[Records for this task Boundary: Start]
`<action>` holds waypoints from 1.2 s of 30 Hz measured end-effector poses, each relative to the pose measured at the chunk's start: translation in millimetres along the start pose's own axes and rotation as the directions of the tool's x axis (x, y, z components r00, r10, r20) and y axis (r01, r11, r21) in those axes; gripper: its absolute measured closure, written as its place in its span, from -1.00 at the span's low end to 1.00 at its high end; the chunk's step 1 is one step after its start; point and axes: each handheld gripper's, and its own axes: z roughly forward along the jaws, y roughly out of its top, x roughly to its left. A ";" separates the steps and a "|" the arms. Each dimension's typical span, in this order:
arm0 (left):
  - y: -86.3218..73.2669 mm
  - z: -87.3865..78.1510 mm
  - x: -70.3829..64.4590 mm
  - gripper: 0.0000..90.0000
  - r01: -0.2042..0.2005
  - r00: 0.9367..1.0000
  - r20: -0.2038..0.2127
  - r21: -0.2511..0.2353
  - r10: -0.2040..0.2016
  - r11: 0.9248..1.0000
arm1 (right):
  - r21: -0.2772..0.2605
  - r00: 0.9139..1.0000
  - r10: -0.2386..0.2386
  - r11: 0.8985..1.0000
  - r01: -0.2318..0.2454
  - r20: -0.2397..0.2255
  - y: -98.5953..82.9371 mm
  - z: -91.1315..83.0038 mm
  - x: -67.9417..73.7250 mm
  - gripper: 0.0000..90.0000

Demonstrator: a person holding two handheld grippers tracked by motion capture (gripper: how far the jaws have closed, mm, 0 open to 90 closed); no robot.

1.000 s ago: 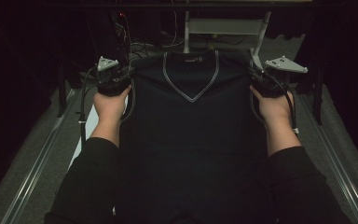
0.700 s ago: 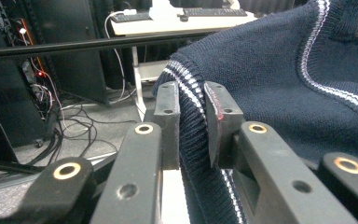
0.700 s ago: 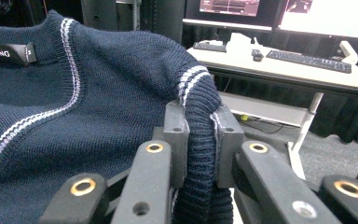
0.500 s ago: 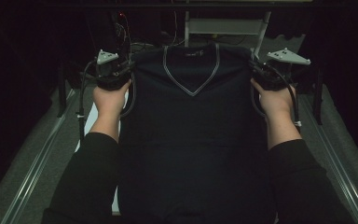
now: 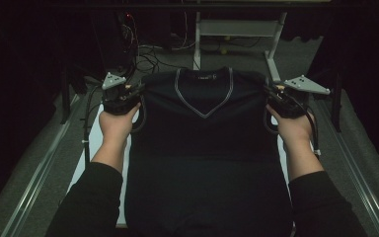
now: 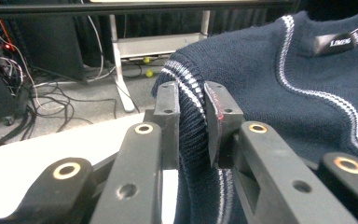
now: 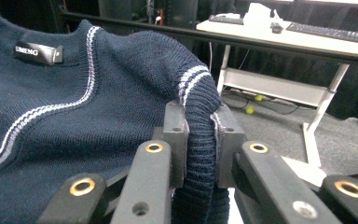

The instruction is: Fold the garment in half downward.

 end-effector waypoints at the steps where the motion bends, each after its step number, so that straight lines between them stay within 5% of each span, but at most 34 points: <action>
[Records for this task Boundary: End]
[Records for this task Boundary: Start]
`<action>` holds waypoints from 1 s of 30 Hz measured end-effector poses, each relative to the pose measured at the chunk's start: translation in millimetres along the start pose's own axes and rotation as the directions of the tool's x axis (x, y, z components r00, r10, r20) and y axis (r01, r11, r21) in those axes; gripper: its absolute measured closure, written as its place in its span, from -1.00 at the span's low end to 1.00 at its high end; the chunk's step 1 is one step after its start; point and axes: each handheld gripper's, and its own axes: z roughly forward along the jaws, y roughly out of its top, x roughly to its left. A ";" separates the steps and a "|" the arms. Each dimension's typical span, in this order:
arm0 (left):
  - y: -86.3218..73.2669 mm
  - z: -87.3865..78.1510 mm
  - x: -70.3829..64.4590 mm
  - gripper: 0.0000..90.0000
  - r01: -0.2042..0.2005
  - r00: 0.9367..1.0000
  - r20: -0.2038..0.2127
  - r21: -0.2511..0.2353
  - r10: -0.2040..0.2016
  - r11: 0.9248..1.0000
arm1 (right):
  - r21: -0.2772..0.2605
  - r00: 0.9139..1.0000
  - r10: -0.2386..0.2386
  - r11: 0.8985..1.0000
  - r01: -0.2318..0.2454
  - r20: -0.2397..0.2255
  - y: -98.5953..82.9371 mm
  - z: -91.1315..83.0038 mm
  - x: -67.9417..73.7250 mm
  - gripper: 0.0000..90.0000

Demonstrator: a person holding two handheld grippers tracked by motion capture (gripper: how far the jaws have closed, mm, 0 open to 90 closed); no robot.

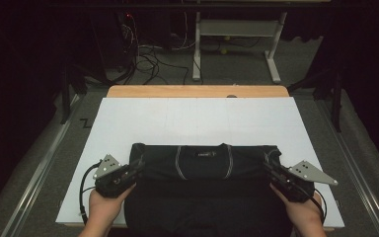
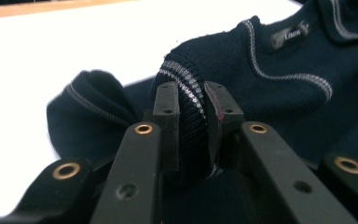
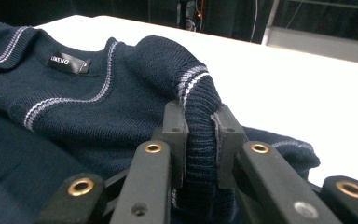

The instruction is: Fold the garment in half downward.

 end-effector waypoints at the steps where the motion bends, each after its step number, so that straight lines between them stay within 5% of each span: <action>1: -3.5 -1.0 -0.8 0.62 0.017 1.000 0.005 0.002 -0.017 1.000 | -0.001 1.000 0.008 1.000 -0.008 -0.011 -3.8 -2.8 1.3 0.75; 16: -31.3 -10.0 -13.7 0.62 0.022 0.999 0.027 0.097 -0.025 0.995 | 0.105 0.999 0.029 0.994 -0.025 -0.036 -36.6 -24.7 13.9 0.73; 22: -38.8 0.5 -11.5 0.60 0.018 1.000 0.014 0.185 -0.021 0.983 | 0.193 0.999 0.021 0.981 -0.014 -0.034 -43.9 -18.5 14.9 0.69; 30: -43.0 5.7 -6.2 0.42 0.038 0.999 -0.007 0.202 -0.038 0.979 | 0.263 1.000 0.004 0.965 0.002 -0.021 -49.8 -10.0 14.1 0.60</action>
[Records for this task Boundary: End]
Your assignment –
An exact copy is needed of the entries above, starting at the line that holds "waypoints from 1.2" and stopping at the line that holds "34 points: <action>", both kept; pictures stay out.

Worked solution –
`<action>` holds waypoints from 1.2 s of 30 Hz measured end-effector poses, each relative to the pose measured at the chunk's start: translation in millimetres along the start pose's own axes and rotation as the directions of the tool's x axis (x, y, z components r00, r10, r20) and y axis (r01, r11, r21) in those axes; gripper: its absolute measured closure, written as its place in its span, from -1.00 at the span's low end to 1.00 at its high end; the chunk's step 1 is one step after its start; point and axes: each handheld gripper's, and its own axes: z roughly forward along the jaws, y roughly out of its top, x roughly to its left. A ";" separates the steps and a "|" the arms. Each dimension's typical span, in this order:
arm0 (left):
  - y: -86.3218..73.2669 mm
  - z: -87.3865..78.1510 mm
  - x: -70.3829..64.4590 mm
  - gripper: 0.0000..90.0000
  - r01: -0.2042..0.2005
  - r00: 0.9367..1.0000
  - r20: -0.2038..0.2127
  - r21: -0.2511..0.2353
  - r10: -0.2040..0.2016
  - r11: 0.9248..1.0000
arm1 (right):
  - r21: -0.2772..0.2605
  - r00: 0.9139..1.0000
  - r10: -0.2386..0.2386
  - r11: 0.8985..1.0000
  - r01: -0.2318..0.2454
  - r20: -0.2397..0.2255
  - y: -98.5953..82.9371 mm
  - z: -91.1315..83.0038 mm
  - x: -67.9417..73.7250 mm
  - gripper: 0.0000..90.0000

Demonstrator: a person holding two handheld grippers tracked by motion capture (gripper: how far the jaws have closed, mm, 0 open to 90 closed); no robot.

1.000 s ago: 
0.700 s ago: 
0.700 s ago: 
0.500 s ago: 
now: 
now: 
now: 

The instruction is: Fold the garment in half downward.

 end-effector waypoints at the steps where the motion bends, each after its step number, so that straight lines between them stay within 5% of each span, but at most 34 points: <action>

Nothing else is required for this exercise.